According to an embodiment of the disclosure, at least one processor is configured to update the first language model based on the second training sequence and the masked sequence.

According to an embodiment of the disclosure, at least one processor is configured to determine a third hidden state of the masked sequence and a fourth hidden state of the second training sequence using a first encoder in the first language model.

According to an embodiment of the disclosure, at least one processor is configured to determine a third prediction probability for each token in the masked sequence based on the third hidden state.

According to an embodiment of the disclosure, at least one processor is configured to determine a fourth prediction probability for each token in the second training sequence based on the fourth hidden state.

According to an embodiment of the disclosure, at least one processor is configured to determine a third loss based on the third prediction probability.

According to an embodiment of the disclosure, at least one processor is configured to determine a fourth loss based on the fourth prediction probability.

According to an embodiment of the disclosure, at least one processor is configured to update the first language model based on the third loss and the fourth loss.

According to an embodiment of the disclosure, at least one processor is configured to determine the third loss based on the third prediction probability for each token in a second section and a real token corresponding to each token in the second section.

According to an embodiment of the disclosure, at least one processor is configured to determine the fourth loss based on the fourth predicted probability for each token in a third section and the third prediction probability for each token in the second section.

According to an embodiment of the disclosure, at least one processor is configured to determine, based on the masked sequence and the second training sequence, a contextual mask matrix in which values of elements in a column corresponding to a non-masked token are a first value, and a value of an element on a diagonal is the first value and values of remaining elements are a second value in a column corresponding to a masked token, wherein the first value is 0, and the second value is greater than a predetermined value.

According to an embodiment of the disclosure, at least one processor is configured to determine the third hidden state of the masked sequence and the fourth hidden state of the second training sequence using the first encoder in the first language model, based on the contextual mask matrix.

According to an embodiment of the disclosure, at least one processor is configured to provide a user with a setup interface for the second language model, wherein the setup interface comprises indicating whether self-updating is on.

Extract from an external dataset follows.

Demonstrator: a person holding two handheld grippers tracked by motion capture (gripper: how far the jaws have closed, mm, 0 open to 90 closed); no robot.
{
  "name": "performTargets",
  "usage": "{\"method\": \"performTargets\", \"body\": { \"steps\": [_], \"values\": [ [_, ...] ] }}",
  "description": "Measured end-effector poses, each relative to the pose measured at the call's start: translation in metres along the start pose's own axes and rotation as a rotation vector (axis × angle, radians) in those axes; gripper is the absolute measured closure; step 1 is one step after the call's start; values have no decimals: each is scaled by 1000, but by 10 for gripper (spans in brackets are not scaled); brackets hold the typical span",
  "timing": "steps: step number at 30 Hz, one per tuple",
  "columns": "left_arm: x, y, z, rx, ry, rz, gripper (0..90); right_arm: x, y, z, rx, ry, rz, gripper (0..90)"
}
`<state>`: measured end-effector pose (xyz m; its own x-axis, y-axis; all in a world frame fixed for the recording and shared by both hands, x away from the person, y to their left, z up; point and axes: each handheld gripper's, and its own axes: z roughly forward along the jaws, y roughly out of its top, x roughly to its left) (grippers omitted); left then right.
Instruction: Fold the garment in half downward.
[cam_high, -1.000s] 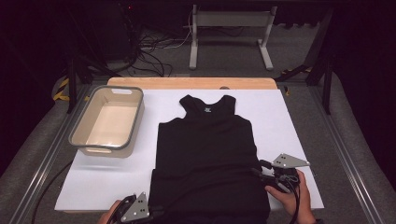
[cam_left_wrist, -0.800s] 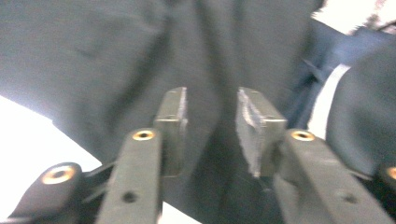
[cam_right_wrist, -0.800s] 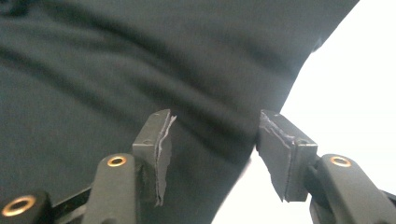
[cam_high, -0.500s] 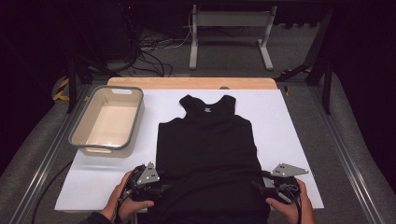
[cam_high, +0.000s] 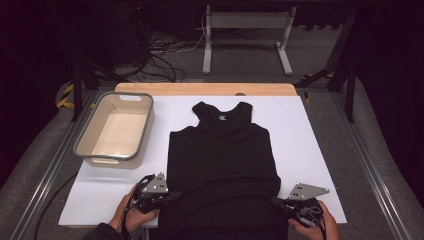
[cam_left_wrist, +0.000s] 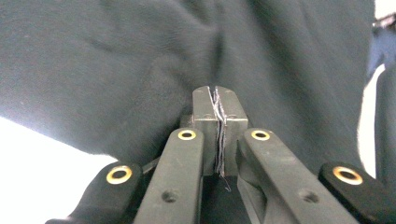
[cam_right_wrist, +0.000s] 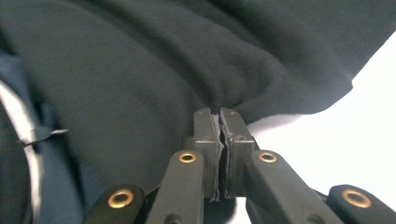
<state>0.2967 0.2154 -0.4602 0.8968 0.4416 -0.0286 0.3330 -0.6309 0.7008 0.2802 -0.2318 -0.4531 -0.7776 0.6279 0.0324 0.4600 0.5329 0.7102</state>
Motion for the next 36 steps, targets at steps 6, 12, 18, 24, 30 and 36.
{"method": "performTargets", "body": {
  "steps": [6,12,18,24,30,36],
  "values": [
    [-15,-16,-16,-3,2,-5,890,16,-11,-15,-18,15,-8,869],
    [-17,-13,-26,-56,58,11,871,21,-7,-21,-60,-3,-31,770],
    [-1,13,-21,-124,102,27,737,-6,24,-24,-191,-110,12,611],
    [30,50,-2,-170,160,23,598,-61,69,-3,-248,-198,8,533],
    [75,93,27,-161,249,-34,483,-126,100,44,-234,-195,114,467],
    [141,127,58,-120,315,-150,466,-167,115,90,-121,-211,241,424]
  ]
}}
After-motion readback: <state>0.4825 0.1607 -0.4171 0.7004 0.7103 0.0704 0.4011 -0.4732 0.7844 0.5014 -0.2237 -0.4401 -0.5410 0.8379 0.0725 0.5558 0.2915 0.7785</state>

According to an embodiment of the disclosure, at least one processor is configured to provide a user with a setup interface for the second language model, wherein the setup interface comprises authorizing obtaining the first training sequence.

According to an embodiment of the disclosure, at least one processor is configured to provide a user with a setup interface for the second language model, wherein the setup interface comprises selecting the first training sequence.

According to an embodiment of the disclosure, at least one processor is configured to provide a user with a setup interface for the second language model, wherein the setup interface comprises downloading the second language model.

According to an embodiment of the disclosure, at least one processor is configured to provide a user with a setup interface for the second language model, wherein the setup interface comprises setting a self-updating frequency.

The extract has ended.